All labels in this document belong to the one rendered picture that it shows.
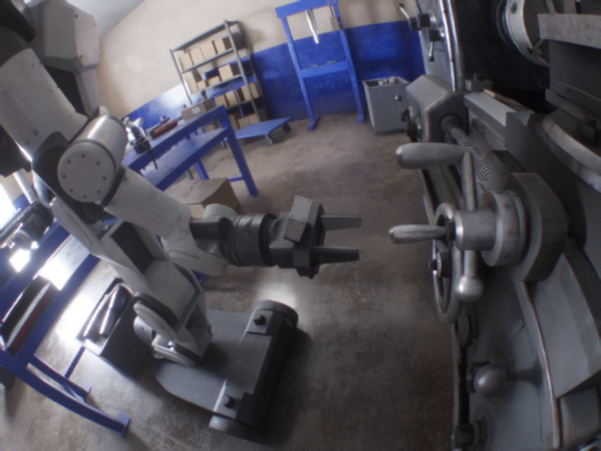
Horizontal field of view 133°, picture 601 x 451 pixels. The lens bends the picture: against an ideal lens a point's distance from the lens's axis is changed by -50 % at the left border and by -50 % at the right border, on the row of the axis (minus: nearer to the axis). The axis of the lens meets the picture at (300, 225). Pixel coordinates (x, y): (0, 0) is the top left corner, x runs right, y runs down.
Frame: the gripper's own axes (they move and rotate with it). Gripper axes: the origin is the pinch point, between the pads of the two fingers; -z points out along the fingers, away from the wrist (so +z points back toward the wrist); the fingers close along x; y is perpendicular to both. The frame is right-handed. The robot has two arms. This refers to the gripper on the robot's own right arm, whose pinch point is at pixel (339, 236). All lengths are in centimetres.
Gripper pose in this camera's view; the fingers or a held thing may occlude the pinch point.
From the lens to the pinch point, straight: 38.0
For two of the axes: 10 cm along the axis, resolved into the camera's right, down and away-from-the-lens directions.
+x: 2.0, -7.3, 6.5
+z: -9.4, 0.6, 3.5
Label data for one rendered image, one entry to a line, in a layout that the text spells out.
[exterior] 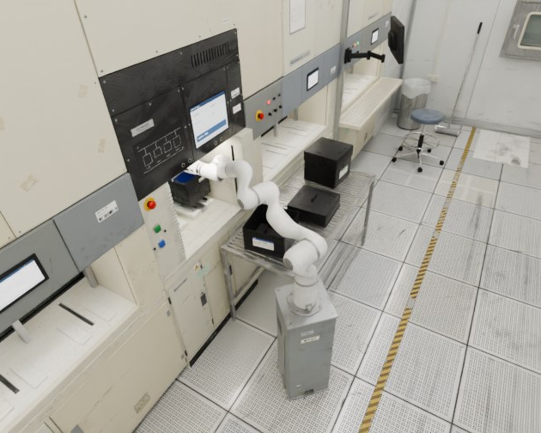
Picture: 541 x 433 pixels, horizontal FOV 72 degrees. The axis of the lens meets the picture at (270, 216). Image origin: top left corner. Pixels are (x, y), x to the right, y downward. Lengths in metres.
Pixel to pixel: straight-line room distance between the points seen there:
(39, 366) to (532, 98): 5.81
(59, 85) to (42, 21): 0.19
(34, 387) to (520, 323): 3.06
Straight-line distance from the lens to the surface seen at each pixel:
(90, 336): 2.04
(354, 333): 2.91
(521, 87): 5.98
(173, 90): 1.82
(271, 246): 2.24
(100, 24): 1.56
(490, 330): 3.24
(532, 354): 3.24
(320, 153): 2.84
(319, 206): 2.53
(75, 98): 1.51
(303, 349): 2.17
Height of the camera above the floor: 2.36
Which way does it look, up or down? 38 degrees down
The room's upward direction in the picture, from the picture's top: 3 degrees counter-clockwise

^^^^^^^^

* _Task item_
Nothing but the lines from the one with "(532, 354): 3.24" through the last line of the entries should be repeated, and those exactly.

* _Response to this task_
(532, 354): 3.24
(320, 153): 2.84
(319, 206): 2.53
(75, 98): 1.51
(303, 349): 2.17
Height of the camera above the floor: 2.36
Which way does it look, up or down? 38 degrees down
The room's upward direction in the picture, from the picture's top: 3 degrees counter-clockwise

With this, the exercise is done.